Why would a company hire another company to find fault with their product? One might think that the manufacturer of a substance would be, if anything, pointing out the safety of their product—not arguing that it is unsafe. This is where cynicism starts to set in. I’m supposed to believe, according to RB, that they discovered a problem with their product, hired a company to assess that problem, and then voluntarily withdrew the product from the market.
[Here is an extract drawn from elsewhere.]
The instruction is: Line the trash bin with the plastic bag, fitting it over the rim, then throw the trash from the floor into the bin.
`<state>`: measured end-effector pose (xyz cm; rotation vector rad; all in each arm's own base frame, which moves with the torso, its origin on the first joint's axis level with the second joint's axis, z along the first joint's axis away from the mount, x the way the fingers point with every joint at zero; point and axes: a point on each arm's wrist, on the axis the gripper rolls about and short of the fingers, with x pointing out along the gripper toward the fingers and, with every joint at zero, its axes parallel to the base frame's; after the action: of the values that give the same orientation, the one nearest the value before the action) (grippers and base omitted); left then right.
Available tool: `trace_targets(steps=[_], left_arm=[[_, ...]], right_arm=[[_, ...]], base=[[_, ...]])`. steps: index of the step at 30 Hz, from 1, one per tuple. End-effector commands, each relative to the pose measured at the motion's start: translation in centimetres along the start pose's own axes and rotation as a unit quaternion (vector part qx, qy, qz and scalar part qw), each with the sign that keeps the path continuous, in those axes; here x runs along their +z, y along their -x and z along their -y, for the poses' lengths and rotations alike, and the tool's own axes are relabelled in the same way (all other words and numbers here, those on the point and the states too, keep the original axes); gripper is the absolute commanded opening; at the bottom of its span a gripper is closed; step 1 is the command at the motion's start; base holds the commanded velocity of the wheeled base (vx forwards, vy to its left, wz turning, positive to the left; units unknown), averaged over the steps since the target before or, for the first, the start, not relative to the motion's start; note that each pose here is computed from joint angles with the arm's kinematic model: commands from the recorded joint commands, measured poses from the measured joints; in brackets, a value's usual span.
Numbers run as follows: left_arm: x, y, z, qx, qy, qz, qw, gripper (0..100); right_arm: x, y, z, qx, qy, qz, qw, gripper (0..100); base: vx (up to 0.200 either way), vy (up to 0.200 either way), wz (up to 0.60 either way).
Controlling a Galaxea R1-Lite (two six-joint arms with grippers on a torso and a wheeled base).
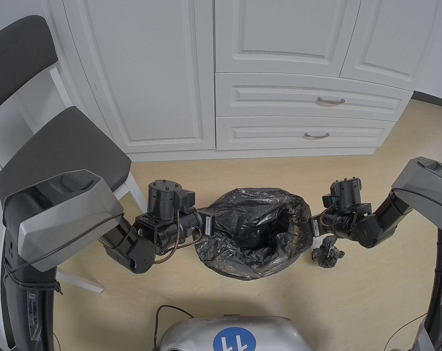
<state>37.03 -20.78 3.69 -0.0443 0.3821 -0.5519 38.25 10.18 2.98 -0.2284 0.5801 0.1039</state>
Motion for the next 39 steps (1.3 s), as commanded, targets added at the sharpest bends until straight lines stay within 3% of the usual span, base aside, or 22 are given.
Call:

But to believe the RB story, I have to accept a number of ‘coincidences’. They wrung profits out of the tabs for almost ten years, and just happened to figure out this danger within a year after patent expiration—just when generic pharmaceutical companies were able to manufacture cheaper forms of buprenorphine. The company has been dreading the flow of generics for years; heck, their reps spend more time talking about THAT issue than they do about pediatric exposures! It is also an odd coincidence that RB just happened to be pushing the Film like crazy to insurers and Medicaid agencies, well before their ‘discovery’ of the danger of pediatric exposure to tablets.
To really understand the situation, you must read all the way to the top of page 29 of the Citizens Petition. There, the attorneys for RB point out to the FDA that if a manufacturer voluntarily withdraws a medication for safety reasons, the FDA is not allowed to approve any new drug application for a generic that is based on the withdrawn medication.
Wow. They have some darn good attorneys at RB.